#### Data ####

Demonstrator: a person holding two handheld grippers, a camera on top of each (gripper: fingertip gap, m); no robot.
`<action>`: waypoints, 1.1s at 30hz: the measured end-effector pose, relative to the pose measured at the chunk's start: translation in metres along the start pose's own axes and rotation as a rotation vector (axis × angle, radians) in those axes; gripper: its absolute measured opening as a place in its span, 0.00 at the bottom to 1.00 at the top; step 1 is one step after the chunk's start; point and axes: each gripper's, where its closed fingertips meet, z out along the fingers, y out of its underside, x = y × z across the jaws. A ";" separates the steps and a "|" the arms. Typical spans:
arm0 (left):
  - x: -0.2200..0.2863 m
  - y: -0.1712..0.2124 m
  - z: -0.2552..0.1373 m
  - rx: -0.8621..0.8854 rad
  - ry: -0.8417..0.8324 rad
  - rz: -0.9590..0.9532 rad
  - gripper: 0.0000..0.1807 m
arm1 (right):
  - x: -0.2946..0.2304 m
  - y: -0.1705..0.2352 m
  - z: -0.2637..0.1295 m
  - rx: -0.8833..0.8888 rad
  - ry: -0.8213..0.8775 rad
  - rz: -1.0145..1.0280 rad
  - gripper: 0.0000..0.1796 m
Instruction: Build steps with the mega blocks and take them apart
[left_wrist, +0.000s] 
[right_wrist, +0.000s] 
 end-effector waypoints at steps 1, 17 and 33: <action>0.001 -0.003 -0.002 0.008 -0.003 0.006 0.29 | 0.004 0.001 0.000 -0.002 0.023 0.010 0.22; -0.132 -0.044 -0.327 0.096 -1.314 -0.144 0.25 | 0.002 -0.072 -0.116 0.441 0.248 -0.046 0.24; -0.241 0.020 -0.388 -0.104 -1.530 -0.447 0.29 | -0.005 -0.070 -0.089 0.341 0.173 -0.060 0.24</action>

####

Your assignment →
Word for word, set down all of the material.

Exercise answer →
Demonstrator: a person holding two handheld grippers, a camera on top of each (gripper: fingertip gap, m); no robot.
`<action>`: waypoints, 1.1s at 30hz: the measured end-effector pose, relative to the pose measured at the chunk's start: translation in metres along the start pose's own axes and rotation as a rotation vector (axis × angle, radians) in those axes; gripper: its absolute measured opening as a place in its span, 0.00 at the bottom to 1.00 at the top; step 1 is one step after the chunk's start; point and axes: each gripper's, where its closed fingertips meet, z out along the fingers, y out of its underside, x = y × z across the jaws. A ";" separates the steps and a "|" the arms. Typical spans:
arm0 (left):
  - x: -0.2200..0.2863 m
  - y: -0.1712..0.2124 m
  - z: -0.2552..0.1373 m
  - rx: -0.8621..0.8854 rad
  - ry: -0.8417..0.8324 rad
  - rz: -0.9590..0.9532 rad
  - gripper: 0.0000..0.1807 m
arm1 (right):
  - x: -0.2946..0.2304 m
  - y: -0.1705..0.2352 m
  - z: -0.2637..0.1295 m
  - rx: -0.8833..0.8888 rad
  - ry: -0.8213..0.8775 rad
  - rz: -1.0145..1.0280 rad
  - gripper: 0.0000..0.1796 m
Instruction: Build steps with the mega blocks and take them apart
[left_wrist, +0.000s] 
[right_wrist, +0.000s] 
 end-effector waypoints at steps 1, 17 and 33: <action>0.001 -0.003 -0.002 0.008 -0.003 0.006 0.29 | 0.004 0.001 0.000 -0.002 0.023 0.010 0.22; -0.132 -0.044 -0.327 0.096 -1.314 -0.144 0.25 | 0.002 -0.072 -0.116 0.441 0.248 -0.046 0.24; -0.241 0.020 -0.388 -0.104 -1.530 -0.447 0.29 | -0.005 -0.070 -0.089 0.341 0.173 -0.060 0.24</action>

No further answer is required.